> _Directions for this task_:
Below are the lines to check; count those holding the string "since" and give only the number.

> _Data for the task_:
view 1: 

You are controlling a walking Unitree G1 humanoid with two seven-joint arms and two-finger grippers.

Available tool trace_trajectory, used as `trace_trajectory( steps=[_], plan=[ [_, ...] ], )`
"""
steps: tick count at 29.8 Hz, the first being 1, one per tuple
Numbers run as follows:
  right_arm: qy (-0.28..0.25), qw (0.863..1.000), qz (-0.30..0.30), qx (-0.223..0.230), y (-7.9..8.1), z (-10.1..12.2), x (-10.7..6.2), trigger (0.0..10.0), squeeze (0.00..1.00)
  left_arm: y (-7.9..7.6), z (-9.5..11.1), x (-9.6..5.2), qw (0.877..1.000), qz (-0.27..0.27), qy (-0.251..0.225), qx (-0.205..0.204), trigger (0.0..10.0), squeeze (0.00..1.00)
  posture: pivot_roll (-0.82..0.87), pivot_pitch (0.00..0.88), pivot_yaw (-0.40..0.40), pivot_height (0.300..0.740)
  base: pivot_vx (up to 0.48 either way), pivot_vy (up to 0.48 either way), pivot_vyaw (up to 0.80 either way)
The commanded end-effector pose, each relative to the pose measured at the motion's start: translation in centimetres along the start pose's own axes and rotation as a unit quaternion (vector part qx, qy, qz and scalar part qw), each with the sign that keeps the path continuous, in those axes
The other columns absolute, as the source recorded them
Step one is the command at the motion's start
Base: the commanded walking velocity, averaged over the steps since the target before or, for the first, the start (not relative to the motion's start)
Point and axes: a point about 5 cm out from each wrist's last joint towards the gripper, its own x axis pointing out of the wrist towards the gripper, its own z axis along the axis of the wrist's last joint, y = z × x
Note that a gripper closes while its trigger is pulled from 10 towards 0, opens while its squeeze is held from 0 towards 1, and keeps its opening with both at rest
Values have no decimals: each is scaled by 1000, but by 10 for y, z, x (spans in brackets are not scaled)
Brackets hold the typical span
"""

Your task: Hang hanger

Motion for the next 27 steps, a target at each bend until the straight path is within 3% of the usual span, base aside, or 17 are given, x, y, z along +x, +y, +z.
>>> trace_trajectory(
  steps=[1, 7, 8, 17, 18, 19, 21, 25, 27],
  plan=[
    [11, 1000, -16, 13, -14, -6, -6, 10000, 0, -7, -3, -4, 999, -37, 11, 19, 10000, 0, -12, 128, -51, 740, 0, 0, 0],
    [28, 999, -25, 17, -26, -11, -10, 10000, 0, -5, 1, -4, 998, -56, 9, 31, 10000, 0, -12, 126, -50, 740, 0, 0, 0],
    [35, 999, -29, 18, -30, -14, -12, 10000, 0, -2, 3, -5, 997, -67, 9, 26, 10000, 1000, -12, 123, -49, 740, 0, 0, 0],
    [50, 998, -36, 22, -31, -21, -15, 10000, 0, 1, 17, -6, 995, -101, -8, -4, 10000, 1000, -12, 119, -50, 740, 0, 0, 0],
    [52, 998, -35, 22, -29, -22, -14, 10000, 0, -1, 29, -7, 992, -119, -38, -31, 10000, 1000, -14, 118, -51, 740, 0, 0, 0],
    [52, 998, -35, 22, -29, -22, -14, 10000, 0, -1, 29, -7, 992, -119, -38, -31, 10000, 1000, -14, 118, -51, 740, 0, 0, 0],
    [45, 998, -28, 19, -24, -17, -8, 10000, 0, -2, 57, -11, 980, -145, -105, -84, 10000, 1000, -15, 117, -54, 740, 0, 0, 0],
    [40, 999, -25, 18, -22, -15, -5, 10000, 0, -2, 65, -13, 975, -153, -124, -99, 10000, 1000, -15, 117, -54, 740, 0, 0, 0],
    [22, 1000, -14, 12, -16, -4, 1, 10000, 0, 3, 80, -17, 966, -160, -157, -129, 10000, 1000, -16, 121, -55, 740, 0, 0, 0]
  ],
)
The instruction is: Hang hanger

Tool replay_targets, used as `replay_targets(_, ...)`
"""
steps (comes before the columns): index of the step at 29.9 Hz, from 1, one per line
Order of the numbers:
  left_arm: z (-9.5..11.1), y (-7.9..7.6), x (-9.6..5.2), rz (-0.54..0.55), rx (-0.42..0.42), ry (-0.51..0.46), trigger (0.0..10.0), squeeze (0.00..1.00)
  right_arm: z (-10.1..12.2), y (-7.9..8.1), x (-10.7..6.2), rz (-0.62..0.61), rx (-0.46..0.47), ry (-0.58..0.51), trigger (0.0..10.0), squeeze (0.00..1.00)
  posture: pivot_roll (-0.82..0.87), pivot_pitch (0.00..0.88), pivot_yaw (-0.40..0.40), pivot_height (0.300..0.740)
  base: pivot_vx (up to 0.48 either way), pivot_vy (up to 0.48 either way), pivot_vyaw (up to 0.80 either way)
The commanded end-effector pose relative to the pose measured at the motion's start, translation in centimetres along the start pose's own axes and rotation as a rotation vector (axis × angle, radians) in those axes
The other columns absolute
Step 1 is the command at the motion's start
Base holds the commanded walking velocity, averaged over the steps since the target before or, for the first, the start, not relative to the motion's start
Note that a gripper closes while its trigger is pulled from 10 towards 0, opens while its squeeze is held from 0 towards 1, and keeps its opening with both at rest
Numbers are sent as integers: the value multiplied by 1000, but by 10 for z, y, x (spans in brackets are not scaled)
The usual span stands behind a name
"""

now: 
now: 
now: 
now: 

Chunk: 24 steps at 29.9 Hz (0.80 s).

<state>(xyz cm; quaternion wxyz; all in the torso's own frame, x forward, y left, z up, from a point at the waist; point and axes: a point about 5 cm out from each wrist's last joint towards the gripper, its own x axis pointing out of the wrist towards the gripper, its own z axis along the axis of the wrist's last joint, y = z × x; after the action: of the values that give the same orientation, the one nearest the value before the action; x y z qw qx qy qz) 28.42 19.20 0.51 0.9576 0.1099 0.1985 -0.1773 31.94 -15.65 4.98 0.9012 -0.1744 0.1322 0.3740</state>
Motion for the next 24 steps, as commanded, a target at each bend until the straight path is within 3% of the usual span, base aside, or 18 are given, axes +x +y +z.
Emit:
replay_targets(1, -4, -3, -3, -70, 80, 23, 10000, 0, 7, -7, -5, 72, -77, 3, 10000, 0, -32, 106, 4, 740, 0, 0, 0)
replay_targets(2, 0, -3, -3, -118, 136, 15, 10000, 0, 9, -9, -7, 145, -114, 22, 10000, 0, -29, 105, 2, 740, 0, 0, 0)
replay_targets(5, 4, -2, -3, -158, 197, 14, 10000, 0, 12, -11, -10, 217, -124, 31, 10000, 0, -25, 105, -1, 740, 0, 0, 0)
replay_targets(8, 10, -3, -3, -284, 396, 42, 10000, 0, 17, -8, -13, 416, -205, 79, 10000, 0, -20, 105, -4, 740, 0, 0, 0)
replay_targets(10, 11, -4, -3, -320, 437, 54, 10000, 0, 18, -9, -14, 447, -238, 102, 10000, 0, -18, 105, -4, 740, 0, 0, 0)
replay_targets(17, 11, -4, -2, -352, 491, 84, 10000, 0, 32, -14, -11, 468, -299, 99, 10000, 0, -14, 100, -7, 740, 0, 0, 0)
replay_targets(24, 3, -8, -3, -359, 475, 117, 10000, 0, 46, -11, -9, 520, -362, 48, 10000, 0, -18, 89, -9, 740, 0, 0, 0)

> _Response area_:
2